Deepfakes exploit this timing gap. The image hits your emotional centers before your analytical mind can apply the warning. And once you've felt something about a person, that feeling becomes part of how you remember them—even if you later reason your way to a different conclusion.
There's another layer: motivated reasoning. Research shows that individuals are more likely to doubt a scandal's credibility if it reflects poorly on their own political party. You're most vulnerable to deepfakes that confirm what you already believe about the other side. And the uncomfortable part is that motivated reasoning doesn't feel like bias. It feels like critical thinking.
What Actually Works
If transparency labels fail, what succeeds? A 2025 study published in SAGE Journals found that exposure to journalistic fact-checks substantially reduced—and sometimes eliminated—the harmful effects of political deepfakes. Not labels. Not warnings. Active fact-checking.
The difference matters. A label is passive. You see it and move on. A fact-check engages your analytical mind—the part that can override visual intuition.
Another approach showing promise: inoculation. Researchers found that both text-based information and interactive games improved people's ability to spot AI-generated political media. The idea is to expose people to manipulation techniques before they encounter the real thing. It's like showing someone how a magic trick works—once you see the mechanism, you stop being amazed even when the performance is flawless.
The key insight is that passive warnings assume viewers will do the cognitive work themselves. But they usually don't. The work has to be done before the moment of exposure.
The Harder Path
So what can you actually do? Don't rely on labels alone—they're insufficient. When you encounter emotionally charged video content, especially content that confirms your existing beliefs, that's exactly when to slow down. That's the dangerous zone.
Seek out journalistic fact-checks rather than trusting platform labels. Learn about manipulation techniques proactively—there are interactive games and courses designed specifically for this purpose.

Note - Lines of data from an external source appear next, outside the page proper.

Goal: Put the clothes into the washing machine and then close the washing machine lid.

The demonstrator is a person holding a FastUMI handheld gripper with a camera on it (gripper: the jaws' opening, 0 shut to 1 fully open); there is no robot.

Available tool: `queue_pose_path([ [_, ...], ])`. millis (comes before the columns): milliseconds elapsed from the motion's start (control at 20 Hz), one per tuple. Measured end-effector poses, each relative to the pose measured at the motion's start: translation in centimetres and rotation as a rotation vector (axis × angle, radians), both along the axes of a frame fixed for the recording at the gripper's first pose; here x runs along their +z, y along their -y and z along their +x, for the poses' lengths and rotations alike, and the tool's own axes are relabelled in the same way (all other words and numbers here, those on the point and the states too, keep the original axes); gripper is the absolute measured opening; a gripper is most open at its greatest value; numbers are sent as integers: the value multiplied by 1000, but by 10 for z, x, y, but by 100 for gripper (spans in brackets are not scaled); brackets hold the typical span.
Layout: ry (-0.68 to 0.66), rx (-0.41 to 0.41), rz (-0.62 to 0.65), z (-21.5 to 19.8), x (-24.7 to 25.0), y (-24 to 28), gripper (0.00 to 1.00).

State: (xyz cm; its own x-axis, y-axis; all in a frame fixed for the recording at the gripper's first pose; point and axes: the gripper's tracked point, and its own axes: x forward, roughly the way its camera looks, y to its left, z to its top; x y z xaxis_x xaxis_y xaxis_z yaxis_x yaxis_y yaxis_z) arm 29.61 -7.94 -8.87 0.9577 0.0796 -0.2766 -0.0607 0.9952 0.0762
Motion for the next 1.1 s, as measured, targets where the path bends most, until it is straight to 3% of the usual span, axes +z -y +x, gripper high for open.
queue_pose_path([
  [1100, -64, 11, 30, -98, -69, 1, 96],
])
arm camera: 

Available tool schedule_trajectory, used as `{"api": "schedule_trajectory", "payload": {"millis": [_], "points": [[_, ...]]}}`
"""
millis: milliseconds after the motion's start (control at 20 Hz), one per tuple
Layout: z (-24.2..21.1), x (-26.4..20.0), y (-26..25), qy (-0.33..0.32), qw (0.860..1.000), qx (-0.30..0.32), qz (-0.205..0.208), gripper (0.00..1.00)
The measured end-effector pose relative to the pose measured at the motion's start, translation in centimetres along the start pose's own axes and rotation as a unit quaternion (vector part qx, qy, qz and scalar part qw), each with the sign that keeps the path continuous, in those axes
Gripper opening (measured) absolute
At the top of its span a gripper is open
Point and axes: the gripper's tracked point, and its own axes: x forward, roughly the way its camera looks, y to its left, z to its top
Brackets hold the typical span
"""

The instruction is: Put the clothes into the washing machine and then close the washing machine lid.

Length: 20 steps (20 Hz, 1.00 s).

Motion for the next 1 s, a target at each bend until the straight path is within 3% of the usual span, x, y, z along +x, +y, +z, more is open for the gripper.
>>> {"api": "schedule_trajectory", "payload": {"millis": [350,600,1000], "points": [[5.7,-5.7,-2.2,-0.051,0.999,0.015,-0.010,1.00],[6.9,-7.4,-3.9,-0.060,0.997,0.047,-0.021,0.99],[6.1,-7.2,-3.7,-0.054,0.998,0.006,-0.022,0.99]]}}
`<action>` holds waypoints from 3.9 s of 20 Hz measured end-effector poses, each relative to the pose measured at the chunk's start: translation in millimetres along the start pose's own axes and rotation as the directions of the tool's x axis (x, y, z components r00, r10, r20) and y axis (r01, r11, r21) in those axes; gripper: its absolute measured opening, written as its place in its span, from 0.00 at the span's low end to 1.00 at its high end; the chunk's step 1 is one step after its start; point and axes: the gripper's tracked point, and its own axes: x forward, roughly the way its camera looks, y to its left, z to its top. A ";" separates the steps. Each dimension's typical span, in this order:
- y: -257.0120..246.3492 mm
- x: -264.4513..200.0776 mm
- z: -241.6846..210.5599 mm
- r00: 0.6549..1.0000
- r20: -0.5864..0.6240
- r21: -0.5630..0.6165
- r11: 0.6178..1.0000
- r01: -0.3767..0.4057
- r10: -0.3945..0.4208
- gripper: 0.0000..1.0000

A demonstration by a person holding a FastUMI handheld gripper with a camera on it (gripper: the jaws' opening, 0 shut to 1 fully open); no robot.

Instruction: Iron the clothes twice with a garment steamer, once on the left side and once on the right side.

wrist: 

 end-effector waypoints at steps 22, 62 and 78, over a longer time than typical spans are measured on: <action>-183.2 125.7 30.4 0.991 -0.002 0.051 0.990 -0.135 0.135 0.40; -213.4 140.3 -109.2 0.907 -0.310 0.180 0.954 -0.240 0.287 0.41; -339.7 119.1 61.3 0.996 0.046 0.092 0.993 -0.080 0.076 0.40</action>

And perhaps most importantly: recognize that you're most vulnerable to fakes that confirm what you already believe. That outrageous video of the politician you despise? That's exactly the one to approach with the most skepticism—not because it's definitely fake, but because you want it to be real.
In a world where anyone can make you see anything, the only defense that actually works is taking control of what you choose to believe. Your eyes will believe what they see. Your emotions will respond. That's not a flaw you can will away. The question is what you do next—whether you pause, verify, and ask yourself the uncomfortable question: Do I want this to be true?